Ordinary Time
-An inscription stone reused in a wall in Edinburgh, Scotland gives thanks to God
Last Saturday night I went to a concert at Iroquois Amphitheater with my sister and her family. It was a fairly ordinary summer’s night, for any year before last year. But as I wrestled with the fight or flight instinct that now comes with being at the front of a crowd of 2,000 unmasked people belting out lyrics and cheering, it did not feel ordinary at all. And yet it did too somehow. The evening ended with everyone on their feet shouting and clapping, us applauding the band and them applauding us. It was only the 3rd live show they had played since February of 2020, and since my brother-in-law is a huge JJ Grey and Mofro fan we were close enough to see the occasional tear on a band member’s cheek.
Gratitude. We are called to live lives of gratitude as Christians, knowing that every moment is a gift from God. For as Lin Manuel Miranda wrote, “Here, nothing is promised. Not one day.” But this Ordinary Time, this summer, things that I would ordinarily have done without thinking about it much come with both residual fear and immense gratitude. I’m hoping the fear eventually recedes, but I pray that the gratitude remains. That I never again take the “ordinary” for granted.

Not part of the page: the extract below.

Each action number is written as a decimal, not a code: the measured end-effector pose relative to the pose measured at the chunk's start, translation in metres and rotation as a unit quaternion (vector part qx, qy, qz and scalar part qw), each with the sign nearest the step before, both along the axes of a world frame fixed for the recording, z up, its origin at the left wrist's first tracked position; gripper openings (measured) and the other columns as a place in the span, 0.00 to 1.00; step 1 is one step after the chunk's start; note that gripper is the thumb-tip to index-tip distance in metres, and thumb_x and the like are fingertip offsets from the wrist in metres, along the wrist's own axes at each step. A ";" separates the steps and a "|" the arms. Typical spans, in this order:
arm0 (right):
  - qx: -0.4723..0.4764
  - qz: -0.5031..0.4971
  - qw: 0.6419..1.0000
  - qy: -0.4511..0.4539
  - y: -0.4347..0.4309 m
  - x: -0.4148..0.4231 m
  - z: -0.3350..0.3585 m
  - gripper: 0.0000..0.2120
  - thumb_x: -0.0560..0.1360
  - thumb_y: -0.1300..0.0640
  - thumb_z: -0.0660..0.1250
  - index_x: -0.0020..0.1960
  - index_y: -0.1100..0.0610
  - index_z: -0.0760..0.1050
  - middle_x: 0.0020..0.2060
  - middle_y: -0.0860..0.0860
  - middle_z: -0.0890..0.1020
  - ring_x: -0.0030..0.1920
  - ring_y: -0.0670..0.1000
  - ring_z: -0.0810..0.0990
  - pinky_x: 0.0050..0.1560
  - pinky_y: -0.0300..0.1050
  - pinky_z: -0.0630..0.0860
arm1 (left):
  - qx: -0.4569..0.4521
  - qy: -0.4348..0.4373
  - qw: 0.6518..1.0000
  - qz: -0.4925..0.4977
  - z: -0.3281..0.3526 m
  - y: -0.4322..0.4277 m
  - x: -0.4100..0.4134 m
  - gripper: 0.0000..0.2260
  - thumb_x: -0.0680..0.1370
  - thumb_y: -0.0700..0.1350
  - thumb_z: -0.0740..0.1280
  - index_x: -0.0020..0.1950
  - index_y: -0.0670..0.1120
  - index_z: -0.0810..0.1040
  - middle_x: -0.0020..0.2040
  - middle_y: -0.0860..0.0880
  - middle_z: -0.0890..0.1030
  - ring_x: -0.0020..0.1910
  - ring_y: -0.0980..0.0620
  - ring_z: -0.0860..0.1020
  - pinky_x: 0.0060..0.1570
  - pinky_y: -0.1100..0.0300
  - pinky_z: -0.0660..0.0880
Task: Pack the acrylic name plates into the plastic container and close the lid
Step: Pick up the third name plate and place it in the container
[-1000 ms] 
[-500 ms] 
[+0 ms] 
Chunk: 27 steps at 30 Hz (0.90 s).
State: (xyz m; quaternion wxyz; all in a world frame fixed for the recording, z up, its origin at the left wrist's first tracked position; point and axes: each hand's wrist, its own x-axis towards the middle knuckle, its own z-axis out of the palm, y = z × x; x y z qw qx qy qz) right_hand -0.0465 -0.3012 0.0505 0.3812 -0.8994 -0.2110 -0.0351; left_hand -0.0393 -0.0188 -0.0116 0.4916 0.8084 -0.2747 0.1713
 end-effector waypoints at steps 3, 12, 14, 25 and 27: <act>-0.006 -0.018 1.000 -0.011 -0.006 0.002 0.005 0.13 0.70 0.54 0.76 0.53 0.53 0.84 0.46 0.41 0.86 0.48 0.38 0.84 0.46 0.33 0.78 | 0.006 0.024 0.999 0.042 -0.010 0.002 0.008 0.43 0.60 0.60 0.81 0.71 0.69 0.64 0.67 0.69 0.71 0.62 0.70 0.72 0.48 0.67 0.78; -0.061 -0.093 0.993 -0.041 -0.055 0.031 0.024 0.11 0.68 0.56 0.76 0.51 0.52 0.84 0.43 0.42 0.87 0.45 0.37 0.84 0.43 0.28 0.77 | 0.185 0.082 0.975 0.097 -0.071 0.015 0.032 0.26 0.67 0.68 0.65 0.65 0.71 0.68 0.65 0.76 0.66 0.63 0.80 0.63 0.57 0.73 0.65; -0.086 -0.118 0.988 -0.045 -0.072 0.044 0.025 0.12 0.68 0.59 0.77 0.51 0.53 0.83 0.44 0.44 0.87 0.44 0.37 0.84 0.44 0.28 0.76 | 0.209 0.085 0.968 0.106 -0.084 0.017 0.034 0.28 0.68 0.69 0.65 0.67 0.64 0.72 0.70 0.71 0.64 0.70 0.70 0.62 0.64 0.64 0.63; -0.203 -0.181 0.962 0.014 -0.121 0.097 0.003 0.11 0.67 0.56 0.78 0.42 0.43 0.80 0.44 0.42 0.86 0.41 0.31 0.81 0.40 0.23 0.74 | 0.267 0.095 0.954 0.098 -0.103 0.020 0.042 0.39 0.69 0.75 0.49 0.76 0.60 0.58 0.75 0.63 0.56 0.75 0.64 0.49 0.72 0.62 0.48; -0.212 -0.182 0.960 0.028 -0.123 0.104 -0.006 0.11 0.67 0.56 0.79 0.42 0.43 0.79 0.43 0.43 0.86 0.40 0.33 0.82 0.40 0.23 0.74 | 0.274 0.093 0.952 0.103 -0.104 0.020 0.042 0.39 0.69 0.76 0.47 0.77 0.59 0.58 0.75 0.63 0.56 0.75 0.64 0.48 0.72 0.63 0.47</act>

In church speak, though, “Ordinary Time” doesn’t mean plain or undistinguished. It comes from the Latin ordo, to put in rows, to count. It’s what we call the weeks of the church year that have numbers instead of names, like Christmas or Lent have. This coming week is the 15th Week of Ordinary Time. The 1st week was the one following the end of the Christmas Season in January. The counting stopped with the 1st Sunday of Lent and resumed with the week after Pentecost. We’ll be in Ordinary Time now up until the 1st Sunday of Advent. And I’m praying for it to be filled with ordinary times like last Saturday. An Ordinary Time filled with gratitude.
We have greetings for Christmas and Easter. I think Ordinary Time deserves one this summer. Happy 15th Week everybody!